X = np.vstack(X_list)
cluster_labels = np.concatenate(labels_list)

# Shuffle
indices = np.random.permutation(len(X))
X = X[indices]
cluster_labels = cluster_labels[indices]

# Standardize
scaler = StandardScaler()
X = scaler.fit_transform(X)

print(f"Dataset shape: {X.shape}")
print(f"Number of clusters: {n_clusters}")
print(f"\nCluster sizes:")
for i in range(n_clusters):
    size = np.sum(cluster_labels == i)
    print(f"  Cluster {i}: {size:,} samples ({size/len(X):.1%})")

## 3. Fit Coresets

We'll create coresets using DDC and Random sampling with `k=300` representatives.

In [None]:
k = 300

print("Fitting coresets...")
print("=" * 60)

# DDC
S_ddc, w_ddc, info_ddc = fit_ddc_coreset(
    X, k=k, mode='euclidean', preset='balanced', random_state=RANDOM_STATE
)
print(f"✓ DDC: {len(S_ddc)} representatives")

# Random
S_random, w_random, info_random = fit_random_coreset(
    X, k=k, random_state=RANDOM_STATE + 1
)
print(f"✓ Random: {len(S_random)} representatives")
print("=" * 60)

## 4. Compute Spatial Coverage

We'll compute how many coreset points are in each cluster.

In [None]:
# Find cluster labels for coreset points
nn = NearestNeighbors(n_neighbors=1)
nn.fit(X)

_, idx_ddc = nn.kneighbors(S_ddc)
_, idx_random = nn.kneighbors(S_random)

labels_ddc = cluster_labels[idx_ddc.flatten()]
labels_random = cluster_labels[idx_random.flatten()]

# Count points per cluster
coverage_ddc = {}
coverage_random = {}

for cluster_id in range(n_clusters):
    n_cluster = np.sum(cluster_labels == cluster_id)
    n_ddc = np.sum(labels_ddc == cluster_id)
    n_random = np.sum(labels_random == cluster_id)
    
    coverage_ddc[cluster_id] = n_ddc / k
    coverage_random[cluster_id] = n_random / k
    
    print(f"Cluster {cluster_id} ({n_cluster:,} samples, {n_cluster/len(X):.1%}):")
    print(f"  DDC:    {n_ddc:3d} points ({coverage_ddc[cluster_id]:.1%})")
    print(f"  Random: {n_random:3d} points ({coverage_random[cluster_id]:.1%})")

## 5. Visualizations

Let's visualize the coresets and their spatial coverage.

In [None]:
# Project to 2D
if HAS_UMAP:
    reducer = umap.UMAP(n_components=2, random_state=RANDOM_STATE)
else:
    reducer = PCA(n_components=2, random_state=RANDOM_STATE)

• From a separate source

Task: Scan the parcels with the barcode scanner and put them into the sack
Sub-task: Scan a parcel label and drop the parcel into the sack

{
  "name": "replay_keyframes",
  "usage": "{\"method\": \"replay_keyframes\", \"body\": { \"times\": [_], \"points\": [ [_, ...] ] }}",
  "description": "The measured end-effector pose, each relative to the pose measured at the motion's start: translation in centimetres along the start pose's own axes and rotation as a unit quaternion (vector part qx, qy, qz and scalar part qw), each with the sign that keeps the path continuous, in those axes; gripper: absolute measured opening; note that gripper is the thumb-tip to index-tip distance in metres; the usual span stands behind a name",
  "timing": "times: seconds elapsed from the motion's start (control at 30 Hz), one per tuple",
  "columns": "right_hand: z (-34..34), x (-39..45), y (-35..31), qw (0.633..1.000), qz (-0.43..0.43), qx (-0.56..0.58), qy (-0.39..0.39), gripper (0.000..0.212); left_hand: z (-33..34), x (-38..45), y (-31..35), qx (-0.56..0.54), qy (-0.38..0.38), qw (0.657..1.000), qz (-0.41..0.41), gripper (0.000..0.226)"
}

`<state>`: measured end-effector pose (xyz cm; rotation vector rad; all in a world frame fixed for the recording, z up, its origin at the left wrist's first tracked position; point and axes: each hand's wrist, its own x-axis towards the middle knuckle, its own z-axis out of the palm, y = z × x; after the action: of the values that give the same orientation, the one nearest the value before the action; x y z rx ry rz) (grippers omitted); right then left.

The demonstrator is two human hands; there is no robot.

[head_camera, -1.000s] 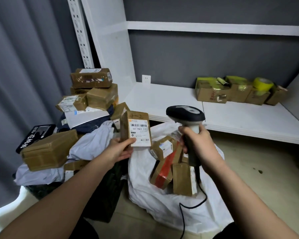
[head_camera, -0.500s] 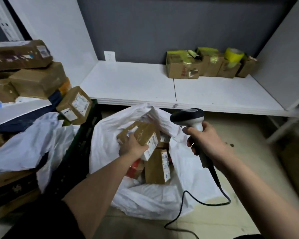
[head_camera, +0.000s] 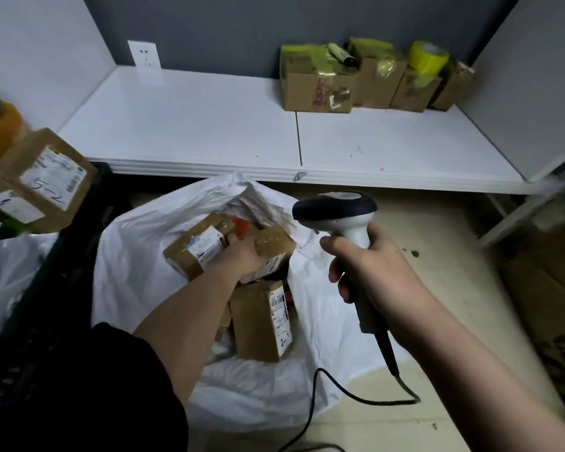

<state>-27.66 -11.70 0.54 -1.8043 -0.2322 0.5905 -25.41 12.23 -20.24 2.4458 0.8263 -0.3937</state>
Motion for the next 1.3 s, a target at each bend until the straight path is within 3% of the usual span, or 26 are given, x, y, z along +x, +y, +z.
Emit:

X_2d = reducer.fit_transform(X)
S_ddc_2d = reducer.transform(S_ddc)
S_random_2d = reducer.transform(S_random)

# Plot
fig, axes = plt.subplots(1, 2, figsize=(16, 6))

for ax, S_2d, labels, title in zip(
    axes, [S_ddc_2d, S_random_2d],
    [labels_ddc, labels_random],
    ['DDC Coreset', 'Random Coreset']
):
    # Background: full data
    ax.scatter(X_2d[:, 0], X_2d[:, 1], c=cluster_labels, 
              cmap='viridis', alpha=0.1, s=5)
    # Coreset points
    scatter = ax.scatter(S_2d[:, 0], S_2d[:, 1], c=labels,
                        cmap='viridis', s=50, alpha=0.8, 
                        edgecolors='black', linewidths=0.5)
    ax.set_title(title, fontsize=14, fontweight='bold')
    ax.set_xlabel('Component 1')
    ax.set_ylabel('Component 2')
    ax.grid(True, alpha=0.3)

plt.tight_layout()
plt.show()

In [None]:
# Coverage comparison bar chart
fig, ax = plt.subplots(figsize=(12, 6))

x = np.arange(n_clusters)
width = 0.35

ddc_vals = [coverage_ddc[i] for i in range(n_clusters)]
random_vals = [coverage_random[i] for i in range(n_clusters)]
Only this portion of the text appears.